» **What the task requires**
Transcribe the records below exactly, from their first line through the line containing "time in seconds". Omit every line after it.

» **Supplied material**
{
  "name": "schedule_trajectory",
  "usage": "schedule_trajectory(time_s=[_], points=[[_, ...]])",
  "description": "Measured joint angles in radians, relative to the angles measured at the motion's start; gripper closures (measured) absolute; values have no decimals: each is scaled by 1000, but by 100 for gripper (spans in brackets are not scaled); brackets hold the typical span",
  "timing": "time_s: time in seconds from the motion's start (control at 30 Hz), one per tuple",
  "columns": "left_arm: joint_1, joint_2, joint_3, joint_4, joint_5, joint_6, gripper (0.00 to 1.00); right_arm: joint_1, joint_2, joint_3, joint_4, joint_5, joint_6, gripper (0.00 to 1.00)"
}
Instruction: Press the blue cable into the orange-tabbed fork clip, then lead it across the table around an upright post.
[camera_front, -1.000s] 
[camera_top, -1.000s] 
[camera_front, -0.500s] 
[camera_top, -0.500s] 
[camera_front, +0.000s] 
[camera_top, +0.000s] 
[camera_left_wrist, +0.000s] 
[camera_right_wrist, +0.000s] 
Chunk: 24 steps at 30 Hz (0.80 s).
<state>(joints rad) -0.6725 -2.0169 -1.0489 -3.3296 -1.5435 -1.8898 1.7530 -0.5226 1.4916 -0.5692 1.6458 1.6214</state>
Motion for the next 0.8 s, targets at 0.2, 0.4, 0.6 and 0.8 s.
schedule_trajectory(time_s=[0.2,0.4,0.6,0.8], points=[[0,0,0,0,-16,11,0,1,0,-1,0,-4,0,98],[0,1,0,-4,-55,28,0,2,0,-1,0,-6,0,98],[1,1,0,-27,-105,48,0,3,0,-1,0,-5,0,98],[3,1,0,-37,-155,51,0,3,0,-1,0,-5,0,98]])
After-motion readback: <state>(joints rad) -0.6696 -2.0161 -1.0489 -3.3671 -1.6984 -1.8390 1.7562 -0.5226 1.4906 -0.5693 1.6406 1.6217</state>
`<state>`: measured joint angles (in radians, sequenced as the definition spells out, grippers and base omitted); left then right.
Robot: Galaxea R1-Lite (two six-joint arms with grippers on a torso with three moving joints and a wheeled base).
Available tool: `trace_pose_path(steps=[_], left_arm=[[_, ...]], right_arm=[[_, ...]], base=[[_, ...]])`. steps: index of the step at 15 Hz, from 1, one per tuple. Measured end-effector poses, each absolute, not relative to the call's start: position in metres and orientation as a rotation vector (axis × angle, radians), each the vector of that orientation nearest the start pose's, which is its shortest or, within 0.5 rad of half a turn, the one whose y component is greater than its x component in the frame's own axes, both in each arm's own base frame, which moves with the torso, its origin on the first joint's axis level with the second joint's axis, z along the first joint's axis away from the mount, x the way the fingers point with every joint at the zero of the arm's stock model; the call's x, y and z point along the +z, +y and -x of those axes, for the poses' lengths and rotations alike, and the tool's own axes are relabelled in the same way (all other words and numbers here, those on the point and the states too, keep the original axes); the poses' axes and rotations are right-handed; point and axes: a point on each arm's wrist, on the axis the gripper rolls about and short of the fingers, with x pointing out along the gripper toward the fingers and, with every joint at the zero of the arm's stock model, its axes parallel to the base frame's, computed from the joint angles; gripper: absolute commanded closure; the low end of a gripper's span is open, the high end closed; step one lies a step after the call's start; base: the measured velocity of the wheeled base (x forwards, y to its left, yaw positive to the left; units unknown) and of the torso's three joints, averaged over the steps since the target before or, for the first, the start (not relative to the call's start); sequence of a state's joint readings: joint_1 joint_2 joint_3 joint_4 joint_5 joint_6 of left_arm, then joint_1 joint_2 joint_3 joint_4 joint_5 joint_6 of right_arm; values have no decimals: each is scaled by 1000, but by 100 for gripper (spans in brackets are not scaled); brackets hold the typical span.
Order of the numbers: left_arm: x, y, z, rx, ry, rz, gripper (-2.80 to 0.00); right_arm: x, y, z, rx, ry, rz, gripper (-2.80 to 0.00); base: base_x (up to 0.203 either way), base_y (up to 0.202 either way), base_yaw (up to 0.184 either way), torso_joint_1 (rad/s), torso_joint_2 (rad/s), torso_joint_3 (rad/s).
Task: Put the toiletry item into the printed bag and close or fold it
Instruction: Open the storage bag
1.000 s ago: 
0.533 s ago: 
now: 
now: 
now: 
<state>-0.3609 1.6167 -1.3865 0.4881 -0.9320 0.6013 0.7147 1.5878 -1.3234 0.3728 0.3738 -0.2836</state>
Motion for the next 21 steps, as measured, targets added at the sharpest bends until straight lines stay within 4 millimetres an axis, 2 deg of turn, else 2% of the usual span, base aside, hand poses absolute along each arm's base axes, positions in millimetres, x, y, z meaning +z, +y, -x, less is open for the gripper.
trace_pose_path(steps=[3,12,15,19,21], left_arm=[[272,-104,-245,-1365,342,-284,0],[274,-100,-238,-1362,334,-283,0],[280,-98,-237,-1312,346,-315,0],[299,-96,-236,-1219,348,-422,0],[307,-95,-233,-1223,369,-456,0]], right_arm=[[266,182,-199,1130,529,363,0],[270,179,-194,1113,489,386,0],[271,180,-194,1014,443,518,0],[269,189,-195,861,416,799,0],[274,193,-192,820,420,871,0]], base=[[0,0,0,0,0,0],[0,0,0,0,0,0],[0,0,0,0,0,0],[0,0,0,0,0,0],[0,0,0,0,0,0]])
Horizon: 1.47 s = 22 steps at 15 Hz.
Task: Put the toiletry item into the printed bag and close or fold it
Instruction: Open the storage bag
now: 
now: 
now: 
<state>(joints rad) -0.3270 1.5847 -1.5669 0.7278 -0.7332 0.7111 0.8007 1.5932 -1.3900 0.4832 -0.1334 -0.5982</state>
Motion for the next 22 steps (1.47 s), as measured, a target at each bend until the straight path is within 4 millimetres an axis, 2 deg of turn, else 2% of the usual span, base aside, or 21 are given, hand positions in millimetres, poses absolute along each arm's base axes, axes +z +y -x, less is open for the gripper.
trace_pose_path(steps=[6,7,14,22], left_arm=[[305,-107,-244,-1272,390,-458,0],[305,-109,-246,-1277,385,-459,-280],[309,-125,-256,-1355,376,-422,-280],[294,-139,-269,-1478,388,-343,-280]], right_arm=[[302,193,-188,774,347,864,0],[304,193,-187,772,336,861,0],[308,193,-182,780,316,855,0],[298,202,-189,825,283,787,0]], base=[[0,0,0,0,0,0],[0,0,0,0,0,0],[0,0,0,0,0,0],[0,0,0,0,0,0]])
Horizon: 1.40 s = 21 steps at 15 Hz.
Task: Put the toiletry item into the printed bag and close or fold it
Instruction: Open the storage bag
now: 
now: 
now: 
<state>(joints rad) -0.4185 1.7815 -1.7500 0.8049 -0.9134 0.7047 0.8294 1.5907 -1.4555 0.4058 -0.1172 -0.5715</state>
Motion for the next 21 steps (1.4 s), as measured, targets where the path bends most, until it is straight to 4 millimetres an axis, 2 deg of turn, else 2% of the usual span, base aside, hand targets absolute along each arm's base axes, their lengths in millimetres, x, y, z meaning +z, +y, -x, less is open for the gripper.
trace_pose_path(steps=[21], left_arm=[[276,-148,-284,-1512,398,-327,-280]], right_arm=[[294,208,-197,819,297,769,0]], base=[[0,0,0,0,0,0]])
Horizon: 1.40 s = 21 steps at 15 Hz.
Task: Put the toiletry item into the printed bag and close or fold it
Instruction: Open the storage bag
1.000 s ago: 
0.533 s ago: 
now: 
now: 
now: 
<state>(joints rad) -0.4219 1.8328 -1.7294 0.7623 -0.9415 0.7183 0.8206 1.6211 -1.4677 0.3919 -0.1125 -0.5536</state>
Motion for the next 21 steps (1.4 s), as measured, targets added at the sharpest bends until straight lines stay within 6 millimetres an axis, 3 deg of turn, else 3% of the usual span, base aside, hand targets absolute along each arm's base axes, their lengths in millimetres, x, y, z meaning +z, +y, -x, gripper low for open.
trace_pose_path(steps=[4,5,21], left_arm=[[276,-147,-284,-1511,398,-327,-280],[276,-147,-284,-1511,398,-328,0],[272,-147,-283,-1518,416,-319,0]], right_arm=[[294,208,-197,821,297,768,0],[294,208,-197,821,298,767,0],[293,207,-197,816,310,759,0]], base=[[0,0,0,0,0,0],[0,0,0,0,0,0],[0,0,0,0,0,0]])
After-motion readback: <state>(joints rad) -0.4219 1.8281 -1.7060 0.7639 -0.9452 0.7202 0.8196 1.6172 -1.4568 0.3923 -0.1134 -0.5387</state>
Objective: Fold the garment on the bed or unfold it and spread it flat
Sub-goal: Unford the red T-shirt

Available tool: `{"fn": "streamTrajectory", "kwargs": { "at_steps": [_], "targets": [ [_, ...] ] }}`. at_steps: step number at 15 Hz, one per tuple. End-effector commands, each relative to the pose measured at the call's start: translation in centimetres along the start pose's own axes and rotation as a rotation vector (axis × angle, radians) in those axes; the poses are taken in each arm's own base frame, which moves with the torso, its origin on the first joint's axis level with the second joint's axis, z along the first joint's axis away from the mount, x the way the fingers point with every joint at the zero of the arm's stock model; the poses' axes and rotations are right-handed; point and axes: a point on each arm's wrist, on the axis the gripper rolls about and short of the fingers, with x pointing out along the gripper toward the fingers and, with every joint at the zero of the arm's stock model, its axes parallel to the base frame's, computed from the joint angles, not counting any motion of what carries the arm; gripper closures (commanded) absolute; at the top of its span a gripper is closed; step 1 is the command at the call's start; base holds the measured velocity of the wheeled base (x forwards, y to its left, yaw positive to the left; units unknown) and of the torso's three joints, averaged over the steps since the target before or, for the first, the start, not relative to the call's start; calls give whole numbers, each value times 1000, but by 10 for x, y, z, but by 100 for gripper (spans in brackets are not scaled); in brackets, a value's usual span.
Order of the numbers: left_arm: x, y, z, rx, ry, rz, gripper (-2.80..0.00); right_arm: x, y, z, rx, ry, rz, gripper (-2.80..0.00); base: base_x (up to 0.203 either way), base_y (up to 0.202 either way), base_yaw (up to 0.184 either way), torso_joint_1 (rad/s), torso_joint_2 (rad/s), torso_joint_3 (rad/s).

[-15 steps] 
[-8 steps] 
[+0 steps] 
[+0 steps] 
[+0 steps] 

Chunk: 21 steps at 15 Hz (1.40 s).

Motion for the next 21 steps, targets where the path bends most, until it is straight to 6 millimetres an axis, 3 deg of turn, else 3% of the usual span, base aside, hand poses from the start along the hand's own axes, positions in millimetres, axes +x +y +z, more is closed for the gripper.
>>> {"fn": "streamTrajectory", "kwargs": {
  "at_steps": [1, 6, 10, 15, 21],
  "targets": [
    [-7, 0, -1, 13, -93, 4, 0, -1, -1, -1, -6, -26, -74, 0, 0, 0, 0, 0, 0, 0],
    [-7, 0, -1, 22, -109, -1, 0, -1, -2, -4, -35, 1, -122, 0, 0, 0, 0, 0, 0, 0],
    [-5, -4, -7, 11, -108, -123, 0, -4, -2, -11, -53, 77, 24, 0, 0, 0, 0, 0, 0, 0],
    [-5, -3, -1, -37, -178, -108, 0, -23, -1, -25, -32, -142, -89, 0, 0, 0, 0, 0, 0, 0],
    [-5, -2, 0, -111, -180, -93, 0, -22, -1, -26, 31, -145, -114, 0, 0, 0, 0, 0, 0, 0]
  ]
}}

» **Exercise answer**
{
  "name": "schedule_trajectory",
  "usage": "schedule_trajectory(time_s=[_], points=[[_, ...]])",
  "description": "Measured joint angles in radians, relative to the angles measured at the motion's start; gripper closures (measured) absolute; values have no decimals: each is scaled by 1000, but by 100 for gripper (spans in brackets are not scaled); brackets hold the typical span",
  "timing": "time_s: time in seconds from the motion's start (control at 30 Hz), one per tuple",

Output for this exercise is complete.